Mickey Ashburn has been with Regional One Health for an amazing 55 years, most of them as a registered nurse in our Trauma Operating Room.
Mickey works with a team that provides lifesaving care for the most critically injured patients by making sure they can get the emergency surgery they need within minutes of arriving at the Elvis Presley Trauma Center.
It’s hard work, but it hasn’t hardened her heart – she says she is inspired every day by a group of colleagues who genuinely care about their patients and each other.
If you ever worry that loyalty is an outdated concept, you might want to meet Mickey Ashburn.
Mickey started her career at Regional One Health September 5, 1967 and has spent most of that time in the intense, exhausting field of trauma care.
Yet nearly 55 years after first walking in the doors of what was then John Gaston Hospital, she remains grateful for the opportunity to care for others and passionate about serving as a member of the elite trauma operating room nursing team at the Elvis Presley Trauma Center.
“It gets in your blood, and you don’t want to leave,” she said. “At another hospital, many of our patients wouldn’t have a chance. Here, they have the best chance at surviving a traumatic injury. Personally and professionally, that’s very rewarding. I just don’t want to work anywhere else.”
Mickey started as a clerk in the hospital’s chemistry lab, and a couple years later moved over to insurance and collections.
That’s when Shelby State Community College (now Southwest Community College) started offering classes at the hospital. Mickey talked a friend into signing up with her, taking English and Microbiology.
She enjoyed it, and when she learned her employer would reimburse anyone who wanted to pursue a degree as long as they got passing grades and committed to working at the hospital for two years, she jumped at the chance.
At the time, she was a young mom, and money was tight. “If it hadn’t been for this hospital, I would have never been able to afford to go to nursing school,” she said. “They made it possible, and I always felt I owed the hospital a lot because they put me through school.”
Mickey earned her nursing degree and went to work in the Labor & Delivery Center. She later transferred to the operating room, and then in 1990 took her current position in Trauma OR.
There, she joined a team that has earned a national reputation as the best of the best. “We’re the only level-1 trauma center in the area, so everything comes here – motorcycle accidents, gunshot wounds, bad car accidents, pedestrians who were hit by a car. When the farmers are planting and bringing in their crops, we see a lot of farming accidents,” Mickey said.
Unlike many hospitals, where cases are allocated by specialty – cardio, orthopedics, neurology, etc. – the Regional One Health Trauma OR team does it all.
“You never know what’s going to come in, and you have to be ready for that,” Mickey said. “A lot of people think that after you’ve been here a while you become callous to certain things, but you don’t. You learn to be able to do what you need to do to care for patients, but that doesn’t mean it doesn’t affect you. You realize that’s someone’s mother, father, brother, sister.”
For Mickey, its easy to put herself in the shoes of a worried loved one waiting for news.

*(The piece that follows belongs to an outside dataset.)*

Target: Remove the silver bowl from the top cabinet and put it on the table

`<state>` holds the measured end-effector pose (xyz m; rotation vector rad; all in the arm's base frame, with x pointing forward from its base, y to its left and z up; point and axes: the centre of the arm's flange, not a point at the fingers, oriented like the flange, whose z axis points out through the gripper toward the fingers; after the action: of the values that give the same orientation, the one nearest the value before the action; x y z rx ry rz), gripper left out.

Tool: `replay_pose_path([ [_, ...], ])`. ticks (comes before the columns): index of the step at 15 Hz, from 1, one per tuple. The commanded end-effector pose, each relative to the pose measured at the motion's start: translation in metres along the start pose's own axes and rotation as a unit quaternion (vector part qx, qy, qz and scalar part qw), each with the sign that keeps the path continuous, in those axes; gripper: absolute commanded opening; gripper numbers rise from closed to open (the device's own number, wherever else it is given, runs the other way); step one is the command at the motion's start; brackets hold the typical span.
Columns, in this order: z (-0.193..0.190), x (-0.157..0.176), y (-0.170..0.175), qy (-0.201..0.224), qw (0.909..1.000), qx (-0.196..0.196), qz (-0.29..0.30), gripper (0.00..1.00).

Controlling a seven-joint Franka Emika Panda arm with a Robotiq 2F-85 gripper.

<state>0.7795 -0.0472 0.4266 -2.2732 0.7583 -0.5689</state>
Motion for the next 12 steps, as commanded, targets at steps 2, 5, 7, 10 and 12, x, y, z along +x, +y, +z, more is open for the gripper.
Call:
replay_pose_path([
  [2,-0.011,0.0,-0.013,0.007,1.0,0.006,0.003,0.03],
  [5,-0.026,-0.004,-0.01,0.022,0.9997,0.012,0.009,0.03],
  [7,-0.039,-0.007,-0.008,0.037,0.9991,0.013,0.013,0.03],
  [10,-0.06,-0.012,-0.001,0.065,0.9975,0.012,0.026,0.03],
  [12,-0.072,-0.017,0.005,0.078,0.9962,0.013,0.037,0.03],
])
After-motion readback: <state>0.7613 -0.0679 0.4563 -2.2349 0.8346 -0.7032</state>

Her oldest son has a rare genetic condition called situs inversus, where the organs are reversed inside his body, and he is also a cancer survivor. “I know what it’s like to have someone you love in the OR for six or seven hours, and it’s not fun,” Mickey said. “I do try to make the extra effort to keep in touch with my families and keep them updated.”
She offers to call every hour with an update; or to let them rest and call only if there is a change. If she knows she’s about to get busy and may not be able to call, she lets them know that too.

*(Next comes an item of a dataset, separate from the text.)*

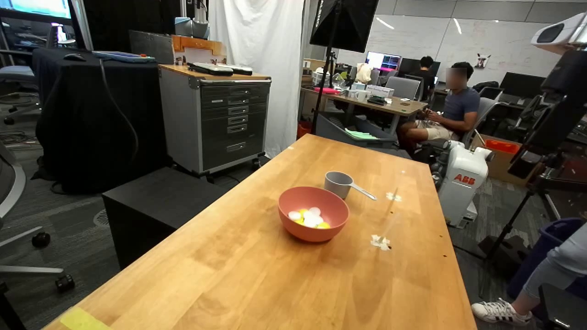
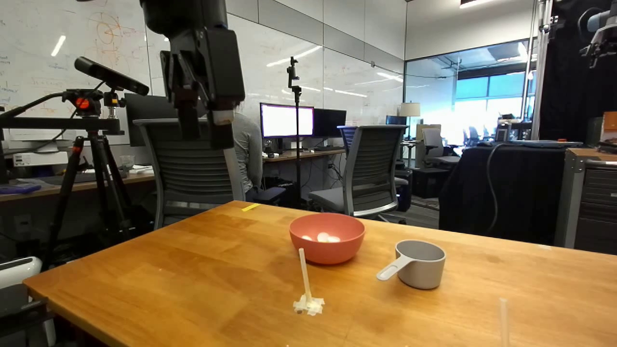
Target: Pour the contents from the grey object into the bowl.
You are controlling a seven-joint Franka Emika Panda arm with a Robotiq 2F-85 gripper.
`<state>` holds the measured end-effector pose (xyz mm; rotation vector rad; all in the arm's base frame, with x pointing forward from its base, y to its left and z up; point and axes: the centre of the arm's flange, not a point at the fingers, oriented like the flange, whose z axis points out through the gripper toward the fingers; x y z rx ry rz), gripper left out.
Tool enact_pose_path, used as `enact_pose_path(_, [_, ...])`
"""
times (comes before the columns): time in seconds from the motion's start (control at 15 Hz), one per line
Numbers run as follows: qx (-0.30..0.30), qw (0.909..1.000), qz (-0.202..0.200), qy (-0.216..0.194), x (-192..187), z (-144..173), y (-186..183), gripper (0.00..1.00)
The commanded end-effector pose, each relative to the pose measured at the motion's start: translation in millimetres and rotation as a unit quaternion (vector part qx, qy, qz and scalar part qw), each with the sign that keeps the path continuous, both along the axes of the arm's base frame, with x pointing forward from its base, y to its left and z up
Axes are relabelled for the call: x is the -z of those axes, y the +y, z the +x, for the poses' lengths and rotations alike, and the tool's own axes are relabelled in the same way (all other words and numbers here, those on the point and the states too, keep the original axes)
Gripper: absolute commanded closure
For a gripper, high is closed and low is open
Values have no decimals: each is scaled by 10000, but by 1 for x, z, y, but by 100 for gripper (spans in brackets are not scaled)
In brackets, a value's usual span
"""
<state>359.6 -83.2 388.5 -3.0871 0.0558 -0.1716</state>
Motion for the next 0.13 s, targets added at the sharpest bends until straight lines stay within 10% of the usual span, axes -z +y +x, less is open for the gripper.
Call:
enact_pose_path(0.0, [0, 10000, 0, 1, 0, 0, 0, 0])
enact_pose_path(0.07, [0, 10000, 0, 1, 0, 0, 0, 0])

“Sometimes I think it’s a lot harder to be that person waiting to hear something than that person asleep on the table,” she said. “It takes so little to at least keep them in the loop.”
Along with communicating with families and assisting with patient care, Mickey helps make sure the operating rooms are stocked with supplies and equipment so patients can be taken into surgery within moments of arrival – a process she repeats countless times each 12-hour shift.

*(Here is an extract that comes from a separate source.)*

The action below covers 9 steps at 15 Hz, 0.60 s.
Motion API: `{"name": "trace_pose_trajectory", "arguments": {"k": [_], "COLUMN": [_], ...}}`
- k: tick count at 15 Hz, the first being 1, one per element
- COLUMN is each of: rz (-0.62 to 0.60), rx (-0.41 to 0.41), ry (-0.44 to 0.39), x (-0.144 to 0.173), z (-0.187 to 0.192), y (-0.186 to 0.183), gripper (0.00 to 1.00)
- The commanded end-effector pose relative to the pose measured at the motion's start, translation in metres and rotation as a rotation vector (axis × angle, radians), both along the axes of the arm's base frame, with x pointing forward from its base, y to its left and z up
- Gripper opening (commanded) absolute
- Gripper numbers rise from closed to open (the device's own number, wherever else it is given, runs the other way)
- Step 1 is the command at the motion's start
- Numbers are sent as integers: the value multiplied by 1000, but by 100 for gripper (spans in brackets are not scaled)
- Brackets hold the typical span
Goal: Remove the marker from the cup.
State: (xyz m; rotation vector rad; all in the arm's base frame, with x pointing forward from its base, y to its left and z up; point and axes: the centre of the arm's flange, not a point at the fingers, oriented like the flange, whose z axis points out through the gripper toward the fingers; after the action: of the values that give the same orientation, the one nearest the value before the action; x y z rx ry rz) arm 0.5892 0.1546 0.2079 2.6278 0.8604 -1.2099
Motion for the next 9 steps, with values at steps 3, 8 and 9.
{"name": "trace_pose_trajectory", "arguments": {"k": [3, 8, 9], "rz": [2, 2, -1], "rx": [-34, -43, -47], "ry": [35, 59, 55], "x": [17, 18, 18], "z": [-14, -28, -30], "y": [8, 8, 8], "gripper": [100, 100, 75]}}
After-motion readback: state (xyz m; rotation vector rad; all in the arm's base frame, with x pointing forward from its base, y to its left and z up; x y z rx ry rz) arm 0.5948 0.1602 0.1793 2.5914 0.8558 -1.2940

It’s grueling work, but Mickey, who turns 75 in November, welcomes the challenge. “If I felt I was at a point where I couldn’t do it or I was exhausted in mind, body or spirit, I would retire,” she said. “But as long as I can do the job and give 110 percent, I’ll be here.”
Her motivation is not just professional, but personal.
Mickey’s grandson, now 12, has lived with her since he was little. “He keeps me going. I make it to most of his basketball games, even if sometimes it’s only for half. He told me I need to get my bike fixed so we can ride together,” she said. “I want to make sure he has what any other child has and know that I can provide that for him.”
So she’ll continue to give it her all, not just due to loyalty to her family, or to her employer, or to a group of colleagues who support one another 100 percent, but to a higher calling – one that gives her hope that there’s still plenty of good in the world.
“I wouldn’t trade the years I’ve been here for anything,” Mickey said. “I’ve seen new life come into the world, and unfortunately I’ve seen life when it’s leaving. It’s been an experience that has made me grow not just in my profession, but in my faith in people. Every day I see that there are people who care and who work so hard to help others, and I’m grateful to be a part of that.”